### Assignment
All of the data that follows should be written out exactly.

### Dataset content

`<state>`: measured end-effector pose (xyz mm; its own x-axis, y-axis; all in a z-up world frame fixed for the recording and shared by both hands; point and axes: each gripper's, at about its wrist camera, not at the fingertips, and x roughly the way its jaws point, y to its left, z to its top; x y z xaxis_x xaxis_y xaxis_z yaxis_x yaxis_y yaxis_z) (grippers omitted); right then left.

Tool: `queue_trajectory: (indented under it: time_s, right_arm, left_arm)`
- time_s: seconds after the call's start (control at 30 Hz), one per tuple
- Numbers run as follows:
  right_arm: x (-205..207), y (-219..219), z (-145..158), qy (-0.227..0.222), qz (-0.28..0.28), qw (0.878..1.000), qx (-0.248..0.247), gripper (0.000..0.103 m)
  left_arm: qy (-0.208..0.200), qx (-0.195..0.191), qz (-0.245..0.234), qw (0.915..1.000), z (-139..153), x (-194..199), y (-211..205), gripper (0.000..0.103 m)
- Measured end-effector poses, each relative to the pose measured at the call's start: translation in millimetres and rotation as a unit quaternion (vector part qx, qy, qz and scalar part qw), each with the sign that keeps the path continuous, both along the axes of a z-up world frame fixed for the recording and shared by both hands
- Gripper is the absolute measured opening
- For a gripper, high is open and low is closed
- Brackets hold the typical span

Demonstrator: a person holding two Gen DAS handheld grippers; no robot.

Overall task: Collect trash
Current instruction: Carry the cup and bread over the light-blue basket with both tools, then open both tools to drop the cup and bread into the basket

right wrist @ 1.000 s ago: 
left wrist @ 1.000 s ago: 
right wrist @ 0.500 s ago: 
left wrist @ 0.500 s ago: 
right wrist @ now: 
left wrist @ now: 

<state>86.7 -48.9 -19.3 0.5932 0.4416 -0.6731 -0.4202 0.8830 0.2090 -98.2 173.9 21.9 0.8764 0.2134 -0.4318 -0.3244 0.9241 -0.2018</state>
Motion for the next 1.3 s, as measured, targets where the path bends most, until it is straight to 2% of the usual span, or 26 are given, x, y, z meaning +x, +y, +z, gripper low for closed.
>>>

### Solution to the problem
`<state>`: measured end-effector pose (xyz mm; its own x-axis, y-axis; all in a z-up world frame fixed for the recording and shared by both hands; point and axes: each gripper's, at about its wrist camera, not at the fingertips, and x roughly the way its jaws point, y to its left, z to its top; x y z xaxis_x xaxis_y xaxis_z yaxis_x yaxis_y yaxis_z) (grippers omitted); right then left.

Tool: `queue_trajectory: (indented under it: time_s, right_arm, left_arm)`
- time_s: seconds after the call's start (control at 30 Hz), one per tuple
- Numbers run as follows:
  right_arm: x (-205..207), y (-219..219), z (-145..158), qy (-0.227..0.222), qz (-0.28..0.28), qw (0.878..1.000), qx (-0.248..0.247), gripper (0.000..0.103 m)
  left_arm: qy (-0.208..0.200), qx (-0.195..0.191), qz (-0.245..0.234), qw (0.915..1.000), z (-139..153), x (-194..199), y (-211..205), gripper (0.000..0.103 m)
- Measured end-effector poses, each relative to the pose measured at the call's start: translation in millimetres and rotation as a unit quaternion (vector part qx, qy, qz and scalar part qw), each with the sign that keeps the path continuous, both along the axes of a z-up world frame fixed for the recording and shared by both hands
- Gripper is the absolute measured opening
- For a gripper, high is open and low is closed
- Brackets hold the typical span

Demonstrator: a person holding two Gen DAS handheld grippers; no robot.

Overall task: Collect trash
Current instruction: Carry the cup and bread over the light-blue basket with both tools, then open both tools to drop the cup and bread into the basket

right wrist @ 1.000 s ago: 
left wrist @ 1.000 s ago: 
right wrist @ 0.500 s ago: 
left wrist @ 0.500 s ago: 
right wrist @ now: 
left wrist @ now: 

<state>86.7 -48.9 -19.3 0.5932 0.4416 -0.6731 -0.4202 0.8830 0.2090 -98.2 173.9 21.9 0.8764 0.2134 -0.4318 -0.3244 0.9241 -0.2018</state>
Motion for the next 1.3 s, as measured, targets where the path bends most, until it is straight to 2% of the usual span, or 26 are given, x, y, z meaning +x, +y, +z, gripper low for closed.
>>>

The answer has now been finished.